Biographie

Etienne Rougery-Herbaut est né en 1984 à Paris.

Il commence la photographie à l’âge de 16 ans en empruntant secrètement l’appareil photo familial, un Nikkormat semi automatique, pour faire des portraits de manifestants dans les rues de Paris.

“Alors que j’observais la foule, j’ai été témoin d’une scène très violente entre un manifestant et des policiers. J’ai été projeté au sol alors que je photographiais la scène. En me relevant, j’avais brièvement perdu la mémoire. Ce n’est que plus tard, en développant les images que j’ai réalisé avoir saisi un moment unique.”

Cet instant est déterminant pour Etienne. La photographie devient pour lui synonyme d’une mémoire retrouvée. Il décide alors de suivre un cursus artistique et de voyager pour photographier le souvenir de ses rencontres.

A la fin de ses études, il fait la rencontre de l’artiste JR, fascinant par son énergie et sa démesure, Étienne participe au collage des quais de l’île Saint-Louis, il est alors le premier stagiaire de l’artiste. Il devient ensuite chargé de production à ses côtés pendant 7 ans. Il coordonne ses actions et voyage au rythme des projets. Ainsi, il se rend au Kenya, aux Etats-Unis, au Brésil, en Europe, en Asie, en Turquie et aux Émirats arabes unis. Parallèlement, il voyage seul pour ses projets.

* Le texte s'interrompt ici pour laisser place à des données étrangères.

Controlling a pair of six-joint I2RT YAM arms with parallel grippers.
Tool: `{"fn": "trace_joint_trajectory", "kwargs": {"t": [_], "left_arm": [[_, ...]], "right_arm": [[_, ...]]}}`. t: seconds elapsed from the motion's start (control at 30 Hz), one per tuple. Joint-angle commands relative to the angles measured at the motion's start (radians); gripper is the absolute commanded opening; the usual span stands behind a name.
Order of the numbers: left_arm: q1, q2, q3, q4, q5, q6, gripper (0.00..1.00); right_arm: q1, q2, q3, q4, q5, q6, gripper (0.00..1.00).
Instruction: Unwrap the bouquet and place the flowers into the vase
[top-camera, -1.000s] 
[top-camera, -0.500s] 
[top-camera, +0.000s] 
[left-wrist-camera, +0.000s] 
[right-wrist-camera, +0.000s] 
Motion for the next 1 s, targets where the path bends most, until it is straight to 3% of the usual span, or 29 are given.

En 2017, Il prépare ELLIPSE sa première exposition à Paris. En rassemblant plusieurs series d’images et une installation, l’exposition interroge la mémoire et propose une exploration visuelle du souvenir.

En 2018, il présente sa deuxième exposition GLEASON GLOVES. Une galerie de portraits des boxers de la mythique salle Gleason’s Gym à New York. Round après round les champions révèlent les causes véritables de leur combat.

La même année il se rend au Maroc à la rencontre des tisseuses berbères du Moyen Atlas marocain. Ces femmes récupèrent les chutes de tissus destinées à être jetées et les transforment en nouvelles créations. L’exposition présente leurs portraits et raconte ce lien précieux qui les unit à la nature à travers l’installation collective d’un métier à tisser dans la montagne.

En 2019, Etienne présente avec la Galerie Brannan Mason une nouvelle exposition intitulée CORNERSTONE à Los Angeles. Ce projet rassemble des portraits réalisés au hasard des rencontres dans les rues de New York. Des hommes et des femmes, pour la plupart issus de l’immigration. L’intention de cette série est de montrer la beauté et la diversité de la ville à travers le regard de ses habitants. Cette exposition représente pour la première fois l’artiste aux États-Unis.

Le travail d’Etienne s’inspire de l’univers poétique d’Agnès Varda et de la force des portraits de travailleurs de Dorothea Lange.